Search code examples
sqlsql-servercommon-table-expressiongaps-and-islandsdate-arithmetic

How to write "streak" query?


I have a table named MyDates with columns Id (INT) and MyDate (DATE). MyDates can contain several rows with the same date.

I want to count the number of consecutive workdays, starting from today and going backwards in time, where a workday is defined as any weekday from Monday to Friday.

I have tried to write a query using cte (common table expression), but I am stuck

Lets say that today is 27. April 2023 The MyDates table contains the following seven rows:

1, 2023-04-17
2, 2023-04-21
3, 2023-04-24
4, 2023-04-24
5, 2023-04-25
6, 2023-04-26
7, 2023-04-27

I want the query to return Streak = 5

That is because the streak should count the four dates from Thursday 2023-14-27 to Monday 2023-04-24, plus Friday 2023-04-21.

The query should ignore Saturday 2023-04-22 and Sunday 2023-04-23, and it should ignore the fact that there are to rows for Monday 2023-04-24

SELECT MIN(date) AS start_date, MAX(date) AS end_date, COUNT(*) AS streak_length
FROM (
  SELECT date, value, ROW_NUMBER() OVER (ORDER BY date) AS rn, 
         ROW_NUMBER() OVER (PARTITION BY value >= threshold, is_weekend ORDER BY date) AS grp
  FROM (
    SELECT date, value,
           CASE WHEN DAYOFWEEK(date) IN (1, 7) THEN 1 ELSE 0 END AS is_weekend
    FROM table_name
  ) sub
) sub
WHERE value >= threshold
GROUP BY value, grp - rn
ORDER BY start_date;

Solution

  • Here is a step-by-step approach at this gaps-and-islands problem.

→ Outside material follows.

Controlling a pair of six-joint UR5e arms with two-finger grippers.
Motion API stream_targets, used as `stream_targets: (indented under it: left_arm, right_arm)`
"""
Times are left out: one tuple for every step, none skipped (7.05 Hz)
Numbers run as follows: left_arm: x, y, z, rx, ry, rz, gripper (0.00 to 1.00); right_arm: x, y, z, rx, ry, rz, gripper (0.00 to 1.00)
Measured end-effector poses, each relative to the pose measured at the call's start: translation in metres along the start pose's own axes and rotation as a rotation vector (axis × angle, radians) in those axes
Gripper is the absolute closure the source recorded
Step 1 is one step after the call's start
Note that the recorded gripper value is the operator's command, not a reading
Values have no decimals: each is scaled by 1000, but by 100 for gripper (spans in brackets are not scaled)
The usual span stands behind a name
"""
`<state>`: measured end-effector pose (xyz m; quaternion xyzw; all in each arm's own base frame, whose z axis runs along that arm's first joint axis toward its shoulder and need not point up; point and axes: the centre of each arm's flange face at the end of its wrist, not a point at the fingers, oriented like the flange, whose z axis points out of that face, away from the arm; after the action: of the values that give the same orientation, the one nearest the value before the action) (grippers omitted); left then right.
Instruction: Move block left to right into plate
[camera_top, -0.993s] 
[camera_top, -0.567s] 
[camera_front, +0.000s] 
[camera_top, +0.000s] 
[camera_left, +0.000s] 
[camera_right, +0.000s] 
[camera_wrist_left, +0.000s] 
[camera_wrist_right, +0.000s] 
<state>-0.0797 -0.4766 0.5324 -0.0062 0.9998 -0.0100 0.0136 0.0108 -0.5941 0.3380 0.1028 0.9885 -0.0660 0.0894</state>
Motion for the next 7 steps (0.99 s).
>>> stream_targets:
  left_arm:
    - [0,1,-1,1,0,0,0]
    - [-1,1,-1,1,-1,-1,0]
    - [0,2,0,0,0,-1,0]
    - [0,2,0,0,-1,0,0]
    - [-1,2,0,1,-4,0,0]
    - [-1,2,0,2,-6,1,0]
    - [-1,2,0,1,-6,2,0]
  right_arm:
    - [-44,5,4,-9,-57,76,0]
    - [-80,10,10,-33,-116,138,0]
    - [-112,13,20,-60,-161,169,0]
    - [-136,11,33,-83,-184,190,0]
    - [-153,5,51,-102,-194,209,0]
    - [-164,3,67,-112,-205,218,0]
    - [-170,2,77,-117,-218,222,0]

    We would start by deduplicating the dates, and associating the "previous" date with lag(); just in case, we can also exclude dates that fall on week-ends, if any:

    select date, lag(date) over(order by date) lag_date
    from mytable
    where datepart(weekday, date) not in (1, 7)
    group by date
    

    From there on, we can use a conditional sum to define groups of "adjacent" records (aka islands) ; the trick is to adjust the date arithmetic when we meet a week-end:

    select t.*, 
        sum(
            case when date = dateadd(
                day, 
                case when datepart(weekday, lag_date) = 6 then 3 else 1 end,
                lag_date
            ) then 0 else 1 end) over(order by date desc) grp
    from (
        select date, lag(date) over(order by date) lag_date
        from mytable
        group by date
    ) t
        
    

    The final step is to retain the first group only (that corresponds to the most recent streak):

    select min(lag_date) streak_start, max(date) streak_end,
        count(*) + 1 streak_length
    from (
        select t.*, 
            sum(
                case when date = dateadd(
                    day, 
                    case when datepart(weekday, lag_date) = 6 then 3 else 1 end,
                    lag_date
                ) then 0 else 1 end) over(order by date desc) grp
        from (
            select date, lag(date) over(order by date) lag_date
            from mytable
            where datepart(weekday, date) not in (1, 7)
            group by date
        ) t
    ) t
    where grp = 0
    
    streak_start streak_end streak_length
    2023-04-21 2023-04-27 5

    fiddle


    Important note: dayofweek, that is used in your original query, is not a thing in SQL Server. We use datepart(weekday, ...) instead. However please note that the result of this function depend on how you set the datefirst parameter. The answer here assumes set datefirst 7 (meaning that dates weeks start on Sunday, as implied by your original code).